Vous êtes tout de suite passée de 0 à 100 kilomètres à l’heure. C’était très courageux...

LAUREN SIMMONS : Tellement de gens doutaient de moi. Mais c’est moi qui me connais le mieux. Et quand on se fait confiance, tout est possible. Un risque élevé cache un rendement élevé, comme on dit dans la finance. Le plus grand risque que j’ai pris dans ma vie fut de quitter la Géorgie pour New York sans perspective professionnelle. J’ai écrit à plus de 100 personnes sur LinkedIn et je n’ai reçu que des refus à cause de mon manque de connaissances en finance, mais aussi parce que je n’étais pas diplômée d’une université de l’Ivy League.

 

Pourquoi si peu de femmes osent-elles entrer dans le monde de la finance ?

LAUREN SIMMONS : Très peu de femmes postulent un emploi de trader au New York Stock Exchange. Ceux qui travaillent sur le parquet sont clairement du type « alpha », dominant. Cette mentalité en dissuade plus d’une.

 

Aviez-vous l’impression de devoir changer pour pouvoir vous imposer sur le parquet ?

LAUREN SIMMONS : J’ai eu l’habitude d’être entourée d’hommes. Dès le lycée, je suivais des cours de technique du bâtiment, et j’ai toujours fait partie de la minorité féminine. On peut faire les choses à sa façon et tout de même avoir du succès. Il n’existe pas une seule bonne voie. Je ne voulais pas imiter les comportements masculins, je ne voulais pas sembler froide. Lorsque j’ai commencé à mon poste de trader, j’étais charmante, je faisais des blagues, bref, je suis restée moi-même. Pour l’instant, cette stratégie a toujours fonctionné.

Comment la génération Y peut-elle se défaire des stéréotypes liés aux femmes et aux hommes dans le monde du travail ?
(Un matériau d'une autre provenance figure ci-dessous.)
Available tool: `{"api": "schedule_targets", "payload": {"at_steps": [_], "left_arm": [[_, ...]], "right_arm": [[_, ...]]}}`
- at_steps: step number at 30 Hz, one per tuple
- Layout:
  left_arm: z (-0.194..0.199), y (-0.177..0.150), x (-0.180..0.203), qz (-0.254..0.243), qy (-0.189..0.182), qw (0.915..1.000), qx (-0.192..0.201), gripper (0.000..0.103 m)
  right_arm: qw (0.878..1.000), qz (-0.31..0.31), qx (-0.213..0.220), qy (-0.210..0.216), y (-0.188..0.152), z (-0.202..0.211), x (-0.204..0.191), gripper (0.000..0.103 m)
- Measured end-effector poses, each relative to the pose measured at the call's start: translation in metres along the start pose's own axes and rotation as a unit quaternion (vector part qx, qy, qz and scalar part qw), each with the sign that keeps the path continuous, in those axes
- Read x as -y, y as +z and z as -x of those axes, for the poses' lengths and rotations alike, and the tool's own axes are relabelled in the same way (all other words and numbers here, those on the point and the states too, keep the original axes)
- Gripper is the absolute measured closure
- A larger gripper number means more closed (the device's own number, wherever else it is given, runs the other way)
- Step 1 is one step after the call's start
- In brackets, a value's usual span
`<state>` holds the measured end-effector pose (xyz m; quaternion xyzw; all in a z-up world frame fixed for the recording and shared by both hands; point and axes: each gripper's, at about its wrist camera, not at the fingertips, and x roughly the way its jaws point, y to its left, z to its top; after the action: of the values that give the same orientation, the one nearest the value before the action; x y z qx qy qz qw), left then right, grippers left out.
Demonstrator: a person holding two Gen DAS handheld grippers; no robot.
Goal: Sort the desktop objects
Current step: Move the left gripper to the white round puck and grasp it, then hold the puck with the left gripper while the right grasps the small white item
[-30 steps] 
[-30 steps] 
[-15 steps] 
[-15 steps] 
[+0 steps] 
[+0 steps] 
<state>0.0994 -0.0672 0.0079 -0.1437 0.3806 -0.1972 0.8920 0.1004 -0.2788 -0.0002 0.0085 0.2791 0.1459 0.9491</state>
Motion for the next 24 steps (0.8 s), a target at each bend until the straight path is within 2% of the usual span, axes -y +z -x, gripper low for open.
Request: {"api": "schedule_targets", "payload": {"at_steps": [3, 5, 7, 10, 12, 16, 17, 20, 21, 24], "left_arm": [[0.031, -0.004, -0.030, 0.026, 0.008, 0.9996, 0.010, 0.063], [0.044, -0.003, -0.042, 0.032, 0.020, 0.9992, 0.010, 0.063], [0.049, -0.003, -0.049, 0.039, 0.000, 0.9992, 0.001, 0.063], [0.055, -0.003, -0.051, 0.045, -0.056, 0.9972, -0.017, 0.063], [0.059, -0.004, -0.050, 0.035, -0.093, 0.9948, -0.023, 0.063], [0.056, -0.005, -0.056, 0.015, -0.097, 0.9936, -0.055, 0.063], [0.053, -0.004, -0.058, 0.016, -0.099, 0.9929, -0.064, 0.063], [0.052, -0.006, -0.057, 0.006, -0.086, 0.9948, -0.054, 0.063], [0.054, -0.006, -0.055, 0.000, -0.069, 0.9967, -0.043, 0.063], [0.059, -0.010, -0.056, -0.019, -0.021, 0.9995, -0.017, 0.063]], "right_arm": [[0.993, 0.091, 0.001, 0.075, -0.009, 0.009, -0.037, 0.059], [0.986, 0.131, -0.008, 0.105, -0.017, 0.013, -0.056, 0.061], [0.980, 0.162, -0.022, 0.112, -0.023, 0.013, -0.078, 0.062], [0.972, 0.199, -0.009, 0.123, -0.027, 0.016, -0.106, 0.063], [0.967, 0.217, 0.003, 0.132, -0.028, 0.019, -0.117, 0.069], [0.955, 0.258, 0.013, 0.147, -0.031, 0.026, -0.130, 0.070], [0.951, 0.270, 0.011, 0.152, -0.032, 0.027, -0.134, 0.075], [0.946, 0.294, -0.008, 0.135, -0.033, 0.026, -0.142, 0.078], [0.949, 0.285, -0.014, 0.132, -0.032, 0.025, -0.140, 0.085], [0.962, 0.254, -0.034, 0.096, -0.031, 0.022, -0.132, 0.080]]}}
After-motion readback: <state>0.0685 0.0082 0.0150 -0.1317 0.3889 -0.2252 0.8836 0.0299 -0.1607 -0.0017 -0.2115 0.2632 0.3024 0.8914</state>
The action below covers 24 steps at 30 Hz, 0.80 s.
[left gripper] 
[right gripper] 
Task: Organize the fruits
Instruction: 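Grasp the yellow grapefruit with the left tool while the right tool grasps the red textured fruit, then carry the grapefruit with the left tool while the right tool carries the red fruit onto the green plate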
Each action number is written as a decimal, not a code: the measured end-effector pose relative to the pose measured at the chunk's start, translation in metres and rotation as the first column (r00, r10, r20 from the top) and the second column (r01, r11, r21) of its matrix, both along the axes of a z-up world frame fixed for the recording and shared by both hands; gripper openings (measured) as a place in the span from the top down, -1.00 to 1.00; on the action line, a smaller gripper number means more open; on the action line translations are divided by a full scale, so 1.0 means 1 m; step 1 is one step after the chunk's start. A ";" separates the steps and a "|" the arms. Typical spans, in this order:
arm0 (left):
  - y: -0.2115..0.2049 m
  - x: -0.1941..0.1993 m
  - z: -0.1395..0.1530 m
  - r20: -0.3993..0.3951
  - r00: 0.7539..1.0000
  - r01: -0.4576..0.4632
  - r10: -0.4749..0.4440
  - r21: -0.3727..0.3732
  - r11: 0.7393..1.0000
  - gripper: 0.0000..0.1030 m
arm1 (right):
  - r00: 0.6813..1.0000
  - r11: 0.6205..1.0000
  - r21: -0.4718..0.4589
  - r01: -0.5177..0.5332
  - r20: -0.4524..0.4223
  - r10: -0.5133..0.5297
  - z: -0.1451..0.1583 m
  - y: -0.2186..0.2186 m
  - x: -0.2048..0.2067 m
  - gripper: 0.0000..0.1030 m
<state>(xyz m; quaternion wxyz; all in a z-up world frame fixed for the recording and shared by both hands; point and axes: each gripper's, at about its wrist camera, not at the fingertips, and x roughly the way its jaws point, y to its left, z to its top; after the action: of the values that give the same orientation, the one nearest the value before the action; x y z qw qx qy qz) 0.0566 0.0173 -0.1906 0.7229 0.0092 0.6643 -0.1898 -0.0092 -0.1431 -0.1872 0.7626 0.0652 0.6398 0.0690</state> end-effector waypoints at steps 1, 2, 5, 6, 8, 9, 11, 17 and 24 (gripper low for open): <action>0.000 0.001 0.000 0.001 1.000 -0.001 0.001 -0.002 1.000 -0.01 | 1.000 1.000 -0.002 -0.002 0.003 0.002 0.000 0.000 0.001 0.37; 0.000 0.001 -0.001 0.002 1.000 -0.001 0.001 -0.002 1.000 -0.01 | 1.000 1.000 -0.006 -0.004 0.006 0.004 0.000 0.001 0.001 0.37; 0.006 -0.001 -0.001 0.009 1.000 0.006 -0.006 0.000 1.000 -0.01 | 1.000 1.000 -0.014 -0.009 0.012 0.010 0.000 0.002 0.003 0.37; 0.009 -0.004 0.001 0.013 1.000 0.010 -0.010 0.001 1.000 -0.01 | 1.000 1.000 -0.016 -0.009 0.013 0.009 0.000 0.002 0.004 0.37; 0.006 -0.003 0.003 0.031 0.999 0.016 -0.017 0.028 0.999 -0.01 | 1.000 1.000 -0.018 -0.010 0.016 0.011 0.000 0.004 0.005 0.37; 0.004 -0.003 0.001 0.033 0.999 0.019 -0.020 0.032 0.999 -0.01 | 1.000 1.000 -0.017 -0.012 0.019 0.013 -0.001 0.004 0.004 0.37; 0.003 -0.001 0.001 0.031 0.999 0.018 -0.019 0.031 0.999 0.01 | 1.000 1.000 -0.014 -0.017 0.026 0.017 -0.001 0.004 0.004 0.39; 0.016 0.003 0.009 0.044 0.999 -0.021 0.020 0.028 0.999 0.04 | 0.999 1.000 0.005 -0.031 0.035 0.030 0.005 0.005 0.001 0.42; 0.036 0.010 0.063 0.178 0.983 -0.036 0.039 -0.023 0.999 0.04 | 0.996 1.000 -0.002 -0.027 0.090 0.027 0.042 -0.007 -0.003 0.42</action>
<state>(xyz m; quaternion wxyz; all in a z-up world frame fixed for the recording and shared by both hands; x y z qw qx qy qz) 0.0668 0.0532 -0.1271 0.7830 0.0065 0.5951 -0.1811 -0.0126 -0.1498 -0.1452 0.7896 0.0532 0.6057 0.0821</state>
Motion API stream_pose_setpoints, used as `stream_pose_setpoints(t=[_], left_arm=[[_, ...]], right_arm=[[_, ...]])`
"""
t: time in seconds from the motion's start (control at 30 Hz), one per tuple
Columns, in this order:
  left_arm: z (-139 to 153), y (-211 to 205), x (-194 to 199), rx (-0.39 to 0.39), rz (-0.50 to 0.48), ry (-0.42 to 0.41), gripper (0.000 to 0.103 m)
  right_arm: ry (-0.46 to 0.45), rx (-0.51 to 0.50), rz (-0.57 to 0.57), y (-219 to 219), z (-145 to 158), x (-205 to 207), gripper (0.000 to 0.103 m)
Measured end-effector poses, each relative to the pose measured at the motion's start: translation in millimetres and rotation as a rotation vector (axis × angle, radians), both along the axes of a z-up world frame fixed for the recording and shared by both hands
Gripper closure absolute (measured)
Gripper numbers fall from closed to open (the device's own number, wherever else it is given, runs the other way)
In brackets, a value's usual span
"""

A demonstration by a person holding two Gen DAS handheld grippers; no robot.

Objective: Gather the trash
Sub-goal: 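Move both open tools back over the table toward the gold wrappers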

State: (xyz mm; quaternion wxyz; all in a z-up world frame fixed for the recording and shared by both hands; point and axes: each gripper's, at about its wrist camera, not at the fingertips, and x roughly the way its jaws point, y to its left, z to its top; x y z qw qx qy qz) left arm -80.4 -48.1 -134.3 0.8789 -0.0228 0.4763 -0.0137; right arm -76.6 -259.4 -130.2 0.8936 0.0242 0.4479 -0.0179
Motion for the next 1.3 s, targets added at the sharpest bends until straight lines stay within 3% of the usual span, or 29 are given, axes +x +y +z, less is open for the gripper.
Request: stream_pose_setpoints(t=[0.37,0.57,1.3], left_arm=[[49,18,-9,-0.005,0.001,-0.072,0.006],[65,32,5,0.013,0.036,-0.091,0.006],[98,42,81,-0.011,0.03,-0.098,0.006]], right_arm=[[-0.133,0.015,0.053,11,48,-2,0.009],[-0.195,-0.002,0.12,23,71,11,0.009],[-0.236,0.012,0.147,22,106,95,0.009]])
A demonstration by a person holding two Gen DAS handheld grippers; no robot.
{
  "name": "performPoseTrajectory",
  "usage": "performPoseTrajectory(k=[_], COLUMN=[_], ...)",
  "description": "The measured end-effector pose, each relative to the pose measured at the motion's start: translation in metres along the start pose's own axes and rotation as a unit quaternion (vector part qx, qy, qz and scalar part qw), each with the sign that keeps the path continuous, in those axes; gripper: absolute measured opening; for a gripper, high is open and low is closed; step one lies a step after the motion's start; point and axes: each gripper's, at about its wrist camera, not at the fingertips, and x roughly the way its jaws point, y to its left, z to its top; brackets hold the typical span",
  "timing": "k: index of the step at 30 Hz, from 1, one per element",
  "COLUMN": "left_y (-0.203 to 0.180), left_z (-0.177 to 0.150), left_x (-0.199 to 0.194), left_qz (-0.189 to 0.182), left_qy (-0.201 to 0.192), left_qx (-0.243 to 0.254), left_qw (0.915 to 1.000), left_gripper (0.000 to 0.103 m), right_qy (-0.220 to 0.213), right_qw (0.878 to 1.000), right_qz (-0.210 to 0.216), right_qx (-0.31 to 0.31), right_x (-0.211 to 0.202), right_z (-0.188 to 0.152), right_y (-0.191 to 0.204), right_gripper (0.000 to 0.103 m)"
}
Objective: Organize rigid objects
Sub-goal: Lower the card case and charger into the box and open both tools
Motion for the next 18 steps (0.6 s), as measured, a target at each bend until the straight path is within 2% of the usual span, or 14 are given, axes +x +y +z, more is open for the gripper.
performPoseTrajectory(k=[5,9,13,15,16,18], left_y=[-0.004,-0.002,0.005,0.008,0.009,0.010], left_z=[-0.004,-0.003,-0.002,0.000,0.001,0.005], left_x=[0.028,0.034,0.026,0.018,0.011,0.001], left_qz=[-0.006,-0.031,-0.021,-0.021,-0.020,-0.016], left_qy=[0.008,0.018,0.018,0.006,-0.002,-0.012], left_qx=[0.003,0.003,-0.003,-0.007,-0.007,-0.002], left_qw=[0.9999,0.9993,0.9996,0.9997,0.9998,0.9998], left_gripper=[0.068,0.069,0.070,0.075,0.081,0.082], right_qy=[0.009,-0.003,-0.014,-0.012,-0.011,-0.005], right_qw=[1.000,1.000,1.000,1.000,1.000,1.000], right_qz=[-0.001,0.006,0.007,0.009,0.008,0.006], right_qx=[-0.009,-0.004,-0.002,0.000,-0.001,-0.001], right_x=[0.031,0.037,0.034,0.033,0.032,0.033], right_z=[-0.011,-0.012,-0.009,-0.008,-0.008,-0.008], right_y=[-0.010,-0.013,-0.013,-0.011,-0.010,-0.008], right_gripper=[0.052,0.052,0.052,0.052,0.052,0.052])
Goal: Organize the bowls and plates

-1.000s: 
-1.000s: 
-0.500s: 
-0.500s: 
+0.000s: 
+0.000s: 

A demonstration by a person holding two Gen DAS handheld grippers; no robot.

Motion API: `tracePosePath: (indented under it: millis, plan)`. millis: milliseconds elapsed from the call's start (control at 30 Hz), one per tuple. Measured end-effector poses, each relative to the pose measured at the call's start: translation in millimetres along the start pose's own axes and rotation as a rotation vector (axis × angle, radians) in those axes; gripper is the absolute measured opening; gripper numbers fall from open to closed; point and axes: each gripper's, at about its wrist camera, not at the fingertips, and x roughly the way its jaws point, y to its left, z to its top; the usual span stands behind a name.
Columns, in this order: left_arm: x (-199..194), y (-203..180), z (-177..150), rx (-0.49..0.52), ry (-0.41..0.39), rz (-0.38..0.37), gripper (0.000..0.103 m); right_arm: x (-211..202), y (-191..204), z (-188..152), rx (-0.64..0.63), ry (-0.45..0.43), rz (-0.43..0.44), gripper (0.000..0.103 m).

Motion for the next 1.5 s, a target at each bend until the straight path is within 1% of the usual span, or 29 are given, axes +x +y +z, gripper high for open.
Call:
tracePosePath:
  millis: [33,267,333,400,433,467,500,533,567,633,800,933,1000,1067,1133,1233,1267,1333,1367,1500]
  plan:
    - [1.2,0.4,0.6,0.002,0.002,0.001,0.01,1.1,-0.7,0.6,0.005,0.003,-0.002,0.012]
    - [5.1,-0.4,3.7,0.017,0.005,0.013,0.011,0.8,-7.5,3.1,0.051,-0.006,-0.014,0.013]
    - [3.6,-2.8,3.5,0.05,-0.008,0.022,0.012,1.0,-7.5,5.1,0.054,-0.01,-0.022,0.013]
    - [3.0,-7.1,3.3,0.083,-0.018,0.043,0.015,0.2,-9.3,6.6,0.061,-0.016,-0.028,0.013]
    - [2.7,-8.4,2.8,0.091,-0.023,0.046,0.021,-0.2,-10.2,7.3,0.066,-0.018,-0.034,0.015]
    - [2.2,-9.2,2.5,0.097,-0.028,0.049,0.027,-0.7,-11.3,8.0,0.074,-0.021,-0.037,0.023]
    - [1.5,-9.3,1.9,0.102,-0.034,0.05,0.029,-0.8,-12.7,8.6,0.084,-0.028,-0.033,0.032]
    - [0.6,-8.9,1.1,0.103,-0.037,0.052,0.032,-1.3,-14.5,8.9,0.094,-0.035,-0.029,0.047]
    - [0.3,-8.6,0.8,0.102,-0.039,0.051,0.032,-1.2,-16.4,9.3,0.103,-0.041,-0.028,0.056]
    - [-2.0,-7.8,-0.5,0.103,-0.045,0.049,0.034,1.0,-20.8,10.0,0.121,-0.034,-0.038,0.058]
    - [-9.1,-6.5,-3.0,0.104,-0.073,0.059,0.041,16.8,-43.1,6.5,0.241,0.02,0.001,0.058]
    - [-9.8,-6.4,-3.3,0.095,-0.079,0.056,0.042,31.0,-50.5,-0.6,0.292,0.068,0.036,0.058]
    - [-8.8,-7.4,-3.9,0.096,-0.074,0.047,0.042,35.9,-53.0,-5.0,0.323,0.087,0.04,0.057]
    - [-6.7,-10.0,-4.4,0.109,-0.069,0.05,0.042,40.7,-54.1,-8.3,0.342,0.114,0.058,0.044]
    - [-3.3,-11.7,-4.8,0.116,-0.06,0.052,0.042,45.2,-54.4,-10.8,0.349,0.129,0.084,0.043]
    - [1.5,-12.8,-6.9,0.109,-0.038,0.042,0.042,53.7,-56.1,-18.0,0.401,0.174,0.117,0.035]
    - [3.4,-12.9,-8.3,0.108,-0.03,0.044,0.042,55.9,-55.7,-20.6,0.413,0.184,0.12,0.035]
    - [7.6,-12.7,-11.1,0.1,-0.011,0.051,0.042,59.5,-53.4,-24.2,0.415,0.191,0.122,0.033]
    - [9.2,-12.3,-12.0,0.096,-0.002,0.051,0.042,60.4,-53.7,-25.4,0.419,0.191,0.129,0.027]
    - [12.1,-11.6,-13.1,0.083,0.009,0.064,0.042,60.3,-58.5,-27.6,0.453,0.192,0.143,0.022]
LAUREN SIMMONS : Les jeunes femmes, mais aussi les jeunes hommes, tiennent de moins en moins compte des codes et règles établies. Ils et elles se rendent compte qu’ils ont le pouvoir de changer les choses à leur façon. Nous n’attendons pas qu’on nous serve des opportunités sur un plateau, nous les créons nous-mêmes.

 

D’où vous vient votre sang-froid ?

LAUREN SIMMONS : De ma mère. Elle a toujours gardé la tête haute. Elle était mère célibataire, mais elle a pris des risques et m’a appris à ne me laisser intimider par personne. C’était super de lui raconter que j’étais la seule femme au New York Stock Exchange. Mais j’étais loin d’imaginer que mon histoire pourrait inspirer d’autres personnes.